Data below section start

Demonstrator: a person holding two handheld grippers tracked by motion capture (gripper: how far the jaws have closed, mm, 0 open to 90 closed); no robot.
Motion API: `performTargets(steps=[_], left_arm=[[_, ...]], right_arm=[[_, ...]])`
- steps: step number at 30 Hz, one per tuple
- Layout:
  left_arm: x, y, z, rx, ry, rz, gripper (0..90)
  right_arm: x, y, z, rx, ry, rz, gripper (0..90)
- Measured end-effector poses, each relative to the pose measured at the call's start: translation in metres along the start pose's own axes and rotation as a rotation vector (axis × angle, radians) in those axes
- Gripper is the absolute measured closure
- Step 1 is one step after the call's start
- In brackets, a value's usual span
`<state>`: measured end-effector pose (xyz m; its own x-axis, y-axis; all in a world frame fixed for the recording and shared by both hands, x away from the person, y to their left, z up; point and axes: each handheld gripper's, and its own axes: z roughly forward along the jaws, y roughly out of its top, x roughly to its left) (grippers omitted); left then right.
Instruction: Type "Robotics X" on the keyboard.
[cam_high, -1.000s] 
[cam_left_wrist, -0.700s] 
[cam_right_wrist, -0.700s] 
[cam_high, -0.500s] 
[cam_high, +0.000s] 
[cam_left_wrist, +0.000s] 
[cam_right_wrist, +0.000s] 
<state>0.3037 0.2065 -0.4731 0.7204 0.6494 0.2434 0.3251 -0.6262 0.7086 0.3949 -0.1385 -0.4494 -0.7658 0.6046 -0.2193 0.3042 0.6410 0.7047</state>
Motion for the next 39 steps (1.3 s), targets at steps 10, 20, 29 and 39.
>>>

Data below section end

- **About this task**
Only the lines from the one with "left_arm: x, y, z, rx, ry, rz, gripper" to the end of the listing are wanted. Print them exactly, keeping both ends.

- **Exercise response**
  left_arm: x, y, z, rx, ry, rz, gripper (0..90)
  right_arm: x, y, z, rx, ry, rz, gripper (0..90)
- Measured end-effector poses, each relative to the pose measured at the call's start: translation in metres along the start pose's own axes and rotation as a rotation vector (axis × angle, radians) in those axes
- Gripper is the absolute measured closure
- Step 1 is one step after the call's start
- In brackets, a value's usual span
`<state>`: measured end-effector pose (xyz m; its own x-axis, y-axis; all in a world frame fixed for the recording and shared by both hands, x away from the person, y to their left, z up; point and axes: each handheld gripper's, and its own axes: z roughly forward along the jaws, y roughly out of its top, x roughly to its left) (grippers omitted); left then right.
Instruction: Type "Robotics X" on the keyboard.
[cam_high, -1.000s] 
[cam_left_wrist, -0.700s] 
[cam_right_wrist, -0.700s] 
[cam_high, -0.500s] 
[cam_high, +0.000s] 
[cam_left_wrist, +0.000s] 
[cam_right_wrist, +0.000s] 
<state>0.3037 0.2065 -0.4731 0.7204 0.6494 0.2434 0.3251 -0.6262 0.7086 0.3949 -0.1385 -0.4494 -0.7658 0.6046 -0.2193 0.3042 0.6410 0.7047</state>
Motion for the next 39 steps (1.3 s), targets at steps 10, 20, 29 and 39.
>>>

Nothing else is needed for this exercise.